Come ha anche affermato spesso il famoso architetto Renzo Piano, i nostri connazionali, se vogliono, devono andare all’estero ed imparare tanto e confrontarsi con realta’ diverse, ma devono anche avere la possibilita’ di tornare senza sacrificare aspetti importanti come la crescita professionale, il benessere economico e la possibilita’ di metter su famiglia. Andare all’estero deve diventare una possibilita’, non una necessita’. Viviamo in un mondo globalizzato che offre molte opportunita’ fuori dai confini nazionali. Un’Italia con una forte proiezione internazionale deve saper mettere a disposizione dei propri cittadini queste opportunita’, ad esempio dando maggiore visibilita’ alle iniziative imprenditoriali e favorendo connessioni fra aziende di italiani all’estero e aziende in Italia, potenziando il business to business. Ma l’Italia deve anche essere attrattiva per chi, dopo un periodo all’estero, vuole tornare, e qui mi riferisco in particolare ai ricercatori, che dopo aver acquisito know how in universita' estere potrebbero metterlo a disposizione del nostro paese.

 E’ un esperto di cooperazione allo sviluppo. L’Italia secondo lei che ruolo sta giocando nel settore?

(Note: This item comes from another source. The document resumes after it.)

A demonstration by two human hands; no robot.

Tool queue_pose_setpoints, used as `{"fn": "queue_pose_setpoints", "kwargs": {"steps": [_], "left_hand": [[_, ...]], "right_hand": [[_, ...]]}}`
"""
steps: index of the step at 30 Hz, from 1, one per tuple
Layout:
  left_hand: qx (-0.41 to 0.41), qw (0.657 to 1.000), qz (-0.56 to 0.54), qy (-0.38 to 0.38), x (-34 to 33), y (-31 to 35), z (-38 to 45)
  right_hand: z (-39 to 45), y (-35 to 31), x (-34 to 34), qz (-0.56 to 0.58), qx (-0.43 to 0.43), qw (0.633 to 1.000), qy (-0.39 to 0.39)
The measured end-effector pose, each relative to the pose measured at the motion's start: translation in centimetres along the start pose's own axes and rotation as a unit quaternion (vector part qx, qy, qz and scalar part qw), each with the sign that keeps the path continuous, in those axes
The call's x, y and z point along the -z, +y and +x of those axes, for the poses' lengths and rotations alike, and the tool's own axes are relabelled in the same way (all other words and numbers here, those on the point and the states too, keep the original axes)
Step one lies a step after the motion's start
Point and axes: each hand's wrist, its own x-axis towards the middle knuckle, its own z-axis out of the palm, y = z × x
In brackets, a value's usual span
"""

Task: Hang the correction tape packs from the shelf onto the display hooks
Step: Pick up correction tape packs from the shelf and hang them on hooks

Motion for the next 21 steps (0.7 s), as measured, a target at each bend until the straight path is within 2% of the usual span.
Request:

L’Italia sotto il governo PD ha riacquisito credibilita’ sulle piattaforme internazionali e nel gennaio del 2016 l’Agenzia Italiana per la Cooperazione allo Sviluppo (istituita nel 2014) e’ diventata operativa sotto la guida di persone estremamente competenti nel campo. Ritengo che questo sia stato un passo da gigante nella giusta direzione. Non possiamo aspettarci di esercitare influenza nel settore senza avere risorse dedicate a tale scopo. Un ruolo attivo dell'Italia nella cooperazione può contribuire a rendere il nostro paese più sicuro dalle minacce globali (terrorismo, flussi migratori incontrollabili), ponendo le basi per lo sviluppo sostenibile, in particolare in zone del mondo caratterizzate da fragilità, conflitti e violenza, quali ad esempio il Sahel o il bacino del Lago Chad. Continuiamo quindi il buon lavoro svolto negli ultimi due anni, espandendo le aree tecniche di intervento, ad esempio coinvolgendo maggiormente il settore privato negli aiuti allo sviluppo, e garantendo un impegno italiano nella stabilizzazione degli stati fragili, per ridurre i flussi migratori causati dai conflitti e favorire politiche di mantenimento e consolidamento della pace.